All Supervisory Board members conclude their mandate at the same time. Jože Lenič tendered his resignation on the July 30, 2003 and Herman Agneessens on January 1, 2004.

In 2003 the Supervisory Board had six meetings and an additional eleven correspondence meetings with the objective of improving efficiency and professionalism of operations and to enable more effective analysis. The Supervisory Board introduced working bodies at its annual meeting in 2002, a development committee and an audit committee were established:
  • The Supervisory Board Development Committee follows strategic issues and prepares proposals on information system development, product development, operations on domestic and foreign markets and organization of NLB Bank.
  • The Supervisory Board Audit Committee follows and prepares suggested decisions in the area of internal audit and compliance with legislation, internal and external audit reports and in evaluating audit procedures.

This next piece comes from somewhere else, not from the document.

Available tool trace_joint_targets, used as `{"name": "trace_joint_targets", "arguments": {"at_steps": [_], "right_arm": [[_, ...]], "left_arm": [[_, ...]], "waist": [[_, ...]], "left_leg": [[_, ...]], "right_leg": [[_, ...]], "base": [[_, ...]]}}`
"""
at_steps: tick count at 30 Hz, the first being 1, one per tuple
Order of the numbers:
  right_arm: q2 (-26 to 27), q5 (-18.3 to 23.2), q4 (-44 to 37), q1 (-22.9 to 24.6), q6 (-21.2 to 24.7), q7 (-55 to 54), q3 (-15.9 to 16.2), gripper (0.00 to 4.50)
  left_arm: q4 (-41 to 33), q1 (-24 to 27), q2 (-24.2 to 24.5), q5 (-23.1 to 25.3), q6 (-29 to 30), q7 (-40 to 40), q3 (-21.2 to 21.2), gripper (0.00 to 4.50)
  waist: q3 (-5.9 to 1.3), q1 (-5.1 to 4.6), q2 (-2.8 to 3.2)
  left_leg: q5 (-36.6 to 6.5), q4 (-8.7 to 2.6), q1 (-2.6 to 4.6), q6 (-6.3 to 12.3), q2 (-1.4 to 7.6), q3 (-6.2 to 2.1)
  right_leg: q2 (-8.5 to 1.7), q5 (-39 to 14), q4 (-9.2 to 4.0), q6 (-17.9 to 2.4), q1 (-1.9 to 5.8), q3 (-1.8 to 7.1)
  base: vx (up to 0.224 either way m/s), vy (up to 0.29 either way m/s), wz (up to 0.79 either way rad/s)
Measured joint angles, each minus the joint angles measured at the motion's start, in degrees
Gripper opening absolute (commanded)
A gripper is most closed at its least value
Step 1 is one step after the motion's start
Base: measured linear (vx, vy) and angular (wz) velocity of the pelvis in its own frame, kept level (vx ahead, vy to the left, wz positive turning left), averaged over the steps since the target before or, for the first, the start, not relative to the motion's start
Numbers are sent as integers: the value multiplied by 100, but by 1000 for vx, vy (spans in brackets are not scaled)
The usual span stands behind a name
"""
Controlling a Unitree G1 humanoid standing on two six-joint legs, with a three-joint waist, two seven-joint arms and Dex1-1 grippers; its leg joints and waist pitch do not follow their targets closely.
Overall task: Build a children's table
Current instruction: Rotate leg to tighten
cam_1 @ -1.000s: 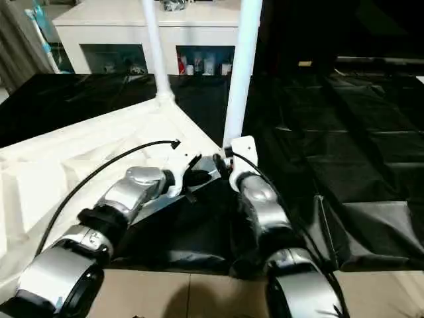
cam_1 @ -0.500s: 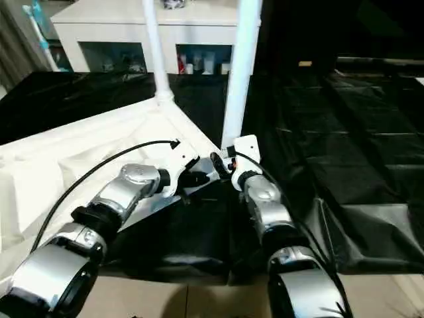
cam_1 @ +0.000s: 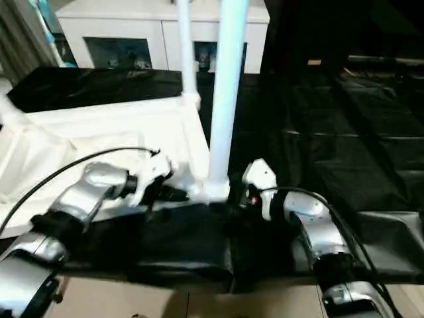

The Management Board leads, presents and acts in the name of NLB Bank individually and on its own responsibility and has the authority in accordance to law and NLB Bank's Act. On its 25th Annual Meeting on December 2, 2003, the Supervisory Board appointed Marjan Kramar as the new president of a five member Management Board. The four remaining members of the Management Board are Andrej Hazabent, Matej Narat, Borut Stanič and Pierre Van Keirsbilck.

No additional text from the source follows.